The spontaneous arthritis observed in mice that are transgenic for human TNFα and IL-1R antagonist suggests that stromal elements can influence their articular disease (16–18). Furthermore, when DBA/l mice that lack mature lymphocytes are immunized with collagen and adjuvant, synovial hyperplasia and bone erosion develop (19). The TLR ligands in the adjuvant may cause the release of cytokines in joint tissues, which then perpetuate a destructive cascade. These joint-associated cells respond to several TLR ligands that have been directly administered intraarticularly (20–22). Similarly, in vitro treatment of human fibroblast-like synoviocytes with selected TLR ligands has resulted in NF-κB activation and expression of proinflammatory cytokines, chemokines, adhesion molecules, and matrix metalloproteinases (23).

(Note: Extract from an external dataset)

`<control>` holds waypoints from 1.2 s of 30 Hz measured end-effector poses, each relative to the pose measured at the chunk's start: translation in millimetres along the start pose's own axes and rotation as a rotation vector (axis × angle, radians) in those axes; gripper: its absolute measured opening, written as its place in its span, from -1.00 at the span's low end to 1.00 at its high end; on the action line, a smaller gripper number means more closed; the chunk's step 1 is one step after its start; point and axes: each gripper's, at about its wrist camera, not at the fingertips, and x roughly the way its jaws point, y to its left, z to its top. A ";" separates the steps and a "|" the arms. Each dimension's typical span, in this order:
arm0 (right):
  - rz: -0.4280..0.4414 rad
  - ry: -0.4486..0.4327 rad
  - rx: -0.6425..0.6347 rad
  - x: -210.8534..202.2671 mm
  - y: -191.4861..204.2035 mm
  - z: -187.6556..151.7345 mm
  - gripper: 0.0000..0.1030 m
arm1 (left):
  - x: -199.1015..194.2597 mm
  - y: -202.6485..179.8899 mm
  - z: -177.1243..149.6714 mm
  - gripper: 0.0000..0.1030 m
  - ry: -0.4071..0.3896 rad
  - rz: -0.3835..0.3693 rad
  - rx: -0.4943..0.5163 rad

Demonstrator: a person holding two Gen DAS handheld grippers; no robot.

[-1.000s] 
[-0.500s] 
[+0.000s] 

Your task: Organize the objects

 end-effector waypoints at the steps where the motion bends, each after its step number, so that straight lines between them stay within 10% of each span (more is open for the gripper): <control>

The most significant role of TLR and MyD88 may involve the perpetuation and maintenance of chronic inflammation. In the setting of serum-induced arthritis, in which the priming step of the adaptive immune response is bypassed, Myd88−/− and Il1R−/− mice do not develop arthritis. Stimulation of TLR-4 with LPS, however, can restore the responsiveness of IL-1R–deficient mice to the arthritogenic serum (24). TLR-4 ligands are not microbial products only and include host-derived molecules such as hyaluronic acid, heparan sulfate, fibronectin A, and heat-shock proteins (1). The recognition of microbial products as well as components of the extracellular matrix by TLRs suggests that these receptors may be involved in the recognition of tissue damage (Figure 1). Both fibroblasts and macrophage-like synoviocytes may be directly stimulated by molecules released during the acute phase of tissue damage rather than by direct exposure to pathogens. The expression of chemokines and cytokines may further trigger chronic inflammation, with recruitment of inflammatory cells to the synovium and destruction of cartilage and bone. This mechanism could lead to self-perpetuating loops of cell activation in the latter stages of arthritis that require minimal, if any, adaptive immune mechanisms. Along with other exciting research, the study by Kyo et al places TLRs at center stage in arthritis. Further studies will determine whether TLRs can be targets of therapy.